Thursday, July 16, 2026

Butterfly Dream: Violet Haiku by Joshua St. Claire

English Original

Huckleberry Finn
a violet pressed inside
when I was someone else

NeverEnding Story, April 23, 2026

Joshua St. Claire

Chinese Translation (Traditional)

哈克貝利費恩
一朵紫羅蘭壓在書本裡面
當時我假裝成另一個人

Chinese Translation (Simplified)

哈克贝利费恩
一朵紫罗兰压在书本里面
当时我假装成另一个人


Bio Sketch

Joshua St. Claire is an accounant from rural Pennsylvania, USA. His haiku have been published broadly in journals, have appeared in several annual anthologies, and have received several awards. His favorite topic to write about is the sky. 

1 comment:

  1. L1 of the haiku, "Huckleberry Finn," alludes to the protagonist of "Adventures of Huckleberry Finn" by American writer, Mark Twain. This reference immediately evokes themes of escape, moral conflict, and the formation of identity.

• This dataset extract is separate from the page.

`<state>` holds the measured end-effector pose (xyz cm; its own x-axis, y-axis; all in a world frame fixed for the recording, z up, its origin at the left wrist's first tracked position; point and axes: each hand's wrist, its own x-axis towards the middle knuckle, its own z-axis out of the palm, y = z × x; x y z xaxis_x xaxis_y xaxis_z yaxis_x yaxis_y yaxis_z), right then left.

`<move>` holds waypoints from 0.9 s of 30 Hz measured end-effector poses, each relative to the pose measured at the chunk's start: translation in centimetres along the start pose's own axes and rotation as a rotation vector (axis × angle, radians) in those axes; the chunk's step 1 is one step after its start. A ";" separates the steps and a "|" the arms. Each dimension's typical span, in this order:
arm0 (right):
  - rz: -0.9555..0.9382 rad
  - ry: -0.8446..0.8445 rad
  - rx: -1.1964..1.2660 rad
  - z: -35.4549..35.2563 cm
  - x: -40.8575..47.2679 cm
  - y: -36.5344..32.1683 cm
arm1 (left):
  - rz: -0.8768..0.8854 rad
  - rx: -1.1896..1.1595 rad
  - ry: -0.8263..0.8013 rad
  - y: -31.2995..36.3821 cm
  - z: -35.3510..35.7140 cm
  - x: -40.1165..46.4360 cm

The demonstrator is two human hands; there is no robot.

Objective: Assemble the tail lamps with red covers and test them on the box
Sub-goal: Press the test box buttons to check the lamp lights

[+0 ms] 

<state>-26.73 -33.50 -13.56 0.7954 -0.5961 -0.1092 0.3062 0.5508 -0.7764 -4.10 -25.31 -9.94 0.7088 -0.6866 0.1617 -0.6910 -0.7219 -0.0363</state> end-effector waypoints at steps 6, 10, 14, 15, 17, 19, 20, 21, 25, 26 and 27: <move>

    There is a poignant imaginative leap between this literary figure in L1 and the image in Ls 2&3: “a violet pressed inside / when I was someone else.” The pressed violet—often associated with modesty, secrecy, or memory—suggests something delicate and preserved, yet removed from the vitality of lived experience. Like a flower flattened between pages, the speaker’s former self is intact but no longer alive in the present. The book becomes both a literal and symbolic container of memory.

    This connection gains depth when considered alongside Huck’s journey. In the novel, Huck flees his abusive father and fakes his own death in order to seek freedom along the Mississippi River. Traveling with Jim, an enslaved man, he wrestles with what he calls a “deformed conscience,” torn between the values imposed by society and his own emerging sense of empathy and justice. This inner conflict produces a fractured identity, as Huck must decide who he is apart from what he has been taught to be.

    Read through this lens, the pressed violet becomes a subtle analogue for these earlier selves—whether Huck’s or the speaker’s—preserved but outgrown. Just as Huck ultimately rejects the “civilizing” forces that seek to define him, the speaker recognizes a distance between their present identity and the person who once encountered this story. The haiku thus captures the bittersweet realization that revisiting a formative text is also a confrontation with one’s own past self, now fixed in memory like a flower between pages.